If a line in the entries contains the string "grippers", include that line in your answer.

——

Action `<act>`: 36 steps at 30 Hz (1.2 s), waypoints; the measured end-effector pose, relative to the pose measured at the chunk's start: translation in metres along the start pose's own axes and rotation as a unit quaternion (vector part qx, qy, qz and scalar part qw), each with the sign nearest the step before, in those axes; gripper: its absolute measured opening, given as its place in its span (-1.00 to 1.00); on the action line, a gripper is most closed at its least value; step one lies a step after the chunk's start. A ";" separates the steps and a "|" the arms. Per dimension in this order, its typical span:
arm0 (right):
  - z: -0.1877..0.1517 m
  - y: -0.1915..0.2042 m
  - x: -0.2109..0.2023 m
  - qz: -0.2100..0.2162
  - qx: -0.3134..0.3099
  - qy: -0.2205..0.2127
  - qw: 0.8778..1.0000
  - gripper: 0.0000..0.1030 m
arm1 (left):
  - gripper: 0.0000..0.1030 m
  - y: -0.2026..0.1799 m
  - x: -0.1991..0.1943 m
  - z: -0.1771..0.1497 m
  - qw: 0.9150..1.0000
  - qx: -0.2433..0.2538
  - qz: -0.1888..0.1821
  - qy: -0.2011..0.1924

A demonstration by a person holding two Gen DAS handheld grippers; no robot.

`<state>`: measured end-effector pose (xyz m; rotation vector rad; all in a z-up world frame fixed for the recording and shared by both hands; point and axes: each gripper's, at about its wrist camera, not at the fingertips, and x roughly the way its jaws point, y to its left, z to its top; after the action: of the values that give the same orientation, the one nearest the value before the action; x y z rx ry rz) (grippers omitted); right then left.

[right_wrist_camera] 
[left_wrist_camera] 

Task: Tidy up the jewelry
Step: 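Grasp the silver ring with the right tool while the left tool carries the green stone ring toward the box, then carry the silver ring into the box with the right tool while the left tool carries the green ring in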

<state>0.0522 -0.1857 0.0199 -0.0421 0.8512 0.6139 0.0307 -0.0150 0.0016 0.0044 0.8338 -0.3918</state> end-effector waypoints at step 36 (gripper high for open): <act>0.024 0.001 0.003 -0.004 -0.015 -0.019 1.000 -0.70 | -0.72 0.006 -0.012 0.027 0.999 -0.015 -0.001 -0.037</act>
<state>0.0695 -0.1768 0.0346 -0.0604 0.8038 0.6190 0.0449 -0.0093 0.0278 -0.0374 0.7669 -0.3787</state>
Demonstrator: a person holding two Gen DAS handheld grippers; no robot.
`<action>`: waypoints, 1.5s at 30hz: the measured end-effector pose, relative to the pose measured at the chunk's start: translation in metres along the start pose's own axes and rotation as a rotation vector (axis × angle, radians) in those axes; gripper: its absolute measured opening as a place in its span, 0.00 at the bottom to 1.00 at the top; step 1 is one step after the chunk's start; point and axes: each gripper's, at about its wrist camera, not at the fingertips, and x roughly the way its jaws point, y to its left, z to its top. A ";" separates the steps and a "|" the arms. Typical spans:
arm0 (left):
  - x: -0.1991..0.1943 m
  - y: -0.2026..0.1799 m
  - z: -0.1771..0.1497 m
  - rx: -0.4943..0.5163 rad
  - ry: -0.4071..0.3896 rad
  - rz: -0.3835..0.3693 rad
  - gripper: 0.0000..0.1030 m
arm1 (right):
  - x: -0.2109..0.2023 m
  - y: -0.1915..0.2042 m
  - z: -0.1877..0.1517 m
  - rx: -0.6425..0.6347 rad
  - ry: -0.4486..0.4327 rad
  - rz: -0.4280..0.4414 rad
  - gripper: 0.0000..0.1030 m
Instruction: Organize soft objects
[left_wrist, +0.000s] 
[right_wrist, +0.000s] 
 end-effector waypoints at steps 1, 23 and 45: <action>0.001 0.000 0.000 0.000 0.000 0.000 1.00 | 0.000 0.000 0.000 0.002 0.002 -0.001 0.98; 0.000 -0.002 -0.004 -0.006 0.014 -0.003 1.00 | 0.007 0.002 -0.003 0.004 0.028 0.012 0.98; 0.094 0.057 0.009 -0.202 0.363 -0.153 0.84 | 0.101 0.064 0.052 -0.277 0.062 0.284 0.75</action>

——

_Result for this exercise_:
A demonstration by a person holding two Gen DAS handheld grippers; no robot.
`<state>`: measured end-effector pose (xyz m; rotation vector rad; all in a z-up world frame fixed for the recording and shared by both hands; point and axes: each gripper's, at about its wrist camera, not at the fingertips, and x roughly the way its jaws point, y to its left, z to its top; after the action: of the values that give the same orientation, the one nearest the value before the action; x y z rx ry rz) (grippers omitted); right then left.
Demonstrator: a person holding two Gen DAS handheld grippers; no robot.

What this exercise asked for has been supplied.